Every line from the start of the listing below through the line that contains "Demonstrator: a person" is to be reproduced word for word.

--- START ---

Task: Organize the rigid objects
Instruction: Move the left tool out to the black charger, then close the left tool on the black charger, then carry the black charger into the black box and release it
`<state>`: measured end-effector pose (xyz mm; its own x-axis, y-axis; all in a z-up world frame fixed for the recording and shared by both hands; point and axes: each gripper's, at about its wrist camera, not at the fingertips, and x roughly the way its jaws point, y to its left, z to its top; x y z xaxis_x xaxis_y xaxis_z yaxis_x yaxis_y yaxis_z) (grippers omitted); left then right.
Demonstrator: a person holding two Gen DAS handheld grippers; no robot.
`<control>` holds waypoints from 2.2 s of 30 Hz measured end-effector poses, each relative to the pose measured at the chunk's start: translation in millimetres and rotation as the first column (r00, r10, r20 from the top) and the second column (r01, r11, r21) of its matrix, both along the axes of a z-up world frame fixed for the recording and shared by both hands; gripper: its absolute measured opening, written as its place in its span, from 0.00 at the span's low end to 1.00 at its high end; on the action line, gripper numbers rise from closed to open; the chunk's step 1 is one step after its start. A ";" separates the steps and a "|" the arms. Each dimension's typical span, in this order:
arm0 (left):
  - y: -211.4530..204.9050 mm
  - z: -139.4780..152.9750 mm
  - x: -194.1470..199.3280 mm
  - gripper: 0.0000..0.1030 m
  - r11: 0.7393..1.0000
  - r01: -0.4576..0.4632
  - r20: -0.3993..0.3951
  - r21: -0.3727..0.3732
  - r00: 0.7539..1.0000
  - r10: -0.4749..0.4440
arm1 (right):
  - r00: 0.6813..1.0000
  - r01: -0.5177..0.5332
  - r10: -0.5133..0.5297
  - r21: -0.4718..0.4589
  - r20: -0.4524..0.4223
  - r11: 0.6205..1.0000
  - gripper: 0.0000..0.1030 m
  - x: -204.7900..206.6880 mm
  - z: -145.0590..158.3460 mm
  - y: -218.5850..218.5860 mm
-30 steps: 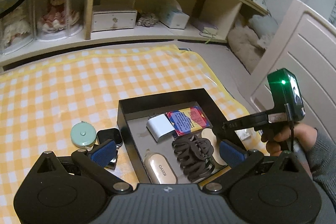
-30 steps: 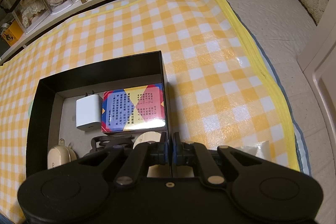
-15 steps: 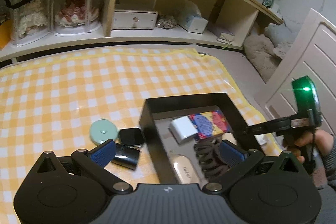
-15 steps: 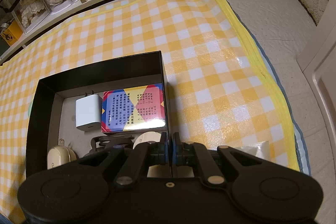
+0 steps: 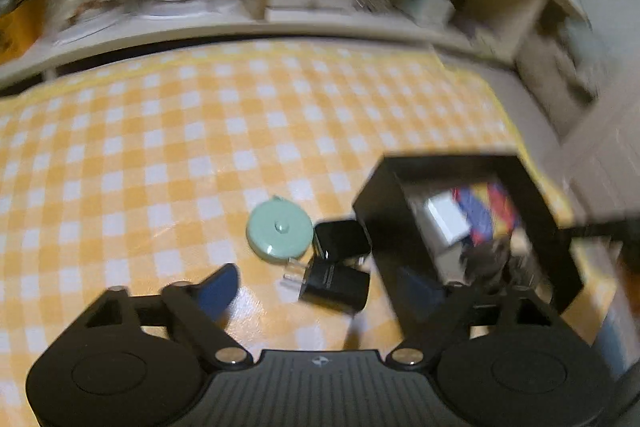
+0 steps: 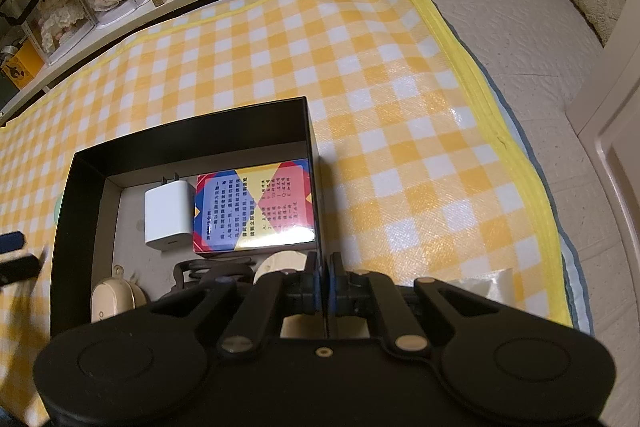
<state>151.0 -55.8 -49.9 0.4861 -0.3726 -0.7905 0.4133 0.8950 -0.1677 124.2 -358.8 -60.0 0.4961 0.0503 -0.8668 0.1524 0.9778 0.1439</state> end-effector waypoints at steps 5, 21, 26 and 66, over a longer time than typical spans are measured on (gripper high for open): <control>-9.0 -16.5 2.1 0.67 0.994 0.106 -0.018 0.033 0.994 -0.105 | 1.000 -0.003 0.003 0.000 0.000 1.000 0.05 -0.2 -0.1 -0.6; -28.9 -38.5 10.2 0.60 0.982 0.159 0.044 0.104 0.985 -0.164 | 1.000 -0.003 0.003 0.003 0.000 1.000 0.06 0.9 0.0 -2.1; -29.4 -32.4 6.0 0.59 0.981 0.155 0.036 0.114 0.986 -0.160 | 1.000 -0.003 0.003 0.003 -0.001 1.000 0.05 1.2 -0.3 -1.7; -139.7 -4.3 14.8 0.60 0.580 0.646 0.049 0.496 0.646 -0.762 | 1.000 -0.008 0.008 0.018 0.005 1.000 0.06 -0.2 1.0 -2.9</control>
<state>165.8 -195.4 -54.2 0.3947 -0.3582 -0.8461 0.9135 0.2523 0.3193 124.1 -361.6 -59.0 0.5000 0.0698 -0.8632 0.1442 0.9761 0.1624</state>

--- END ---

RESPONSE –
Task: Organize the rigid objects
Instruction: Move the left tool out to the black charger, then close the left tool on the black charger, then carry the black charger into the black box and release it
`<state>`: measured end-effector pose (xyz mm; its own x-axis, y-axis; all in a z-up world frame fixed for the recording and shared by both hands; point and axes: each gripper's, at about its wrist camera, not at the fingertips, and x roughly the way its jaws point, y to its left, z to its top; x y z xaxis_x xaxis_y xaxis_z yaxis_x yaxis_y yaxis_z) (grippers omitted); left then right.
Demonstrator: a person holding two Gen DAS handheld grippers; no robot.

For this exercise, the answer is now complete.